## WHAT THE EXERCISE ASKS:
Quote the listing below word for word, stopping after the line that contains "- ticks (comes".

• • •

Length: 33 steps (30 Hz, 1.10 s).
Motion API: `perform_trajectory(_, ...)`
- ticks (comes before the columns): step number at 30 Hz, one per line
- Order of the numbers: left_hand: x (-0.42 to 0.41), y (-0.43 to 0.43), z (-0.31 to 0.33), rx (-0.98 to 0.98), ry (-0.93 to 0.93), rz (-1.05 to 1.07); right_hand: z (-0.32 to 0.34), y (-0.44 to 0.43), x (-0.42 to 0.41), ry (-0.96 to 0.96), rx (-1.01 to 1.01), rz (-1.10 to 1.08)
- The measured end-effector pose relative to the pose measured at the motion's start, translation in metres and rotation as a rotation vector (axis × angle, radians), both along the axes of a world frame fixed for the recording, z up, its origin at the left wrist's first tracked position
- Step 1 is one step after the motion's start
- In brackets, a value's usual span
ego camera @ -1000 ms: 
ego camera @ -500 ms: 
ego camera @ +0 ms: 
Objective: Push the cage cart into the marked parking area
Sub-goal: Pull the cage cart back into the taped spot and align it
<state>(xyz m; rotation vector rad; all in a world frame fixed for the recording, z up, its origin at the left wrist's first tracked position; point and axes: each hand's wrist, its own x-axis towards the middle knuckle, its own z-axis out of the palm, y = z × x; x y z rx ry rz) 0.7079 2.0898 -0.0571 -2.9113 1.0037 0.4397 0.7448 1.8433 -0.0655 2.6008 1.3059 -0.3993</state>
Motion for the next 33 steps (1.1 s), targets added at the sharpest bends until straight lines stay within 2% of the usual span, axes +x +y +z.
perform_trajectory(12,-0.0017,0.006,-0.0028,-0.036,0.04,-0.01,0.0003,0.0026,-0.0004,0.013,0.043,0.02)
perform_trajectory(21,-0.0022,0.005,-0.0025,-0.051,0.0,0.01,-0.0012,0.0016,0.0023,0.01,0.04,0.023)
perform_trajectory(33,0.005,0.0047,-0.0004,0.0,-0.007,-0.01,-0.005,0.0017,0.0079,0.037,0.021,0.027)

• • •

## RESPONSE TO THE TASK:
Length: 33 steps (30 Hz, 1.10 s).
Motion API: `perform_trajectory(_, ...)`
- ticks (comes before the columns): step number at 30 Hz, one per line

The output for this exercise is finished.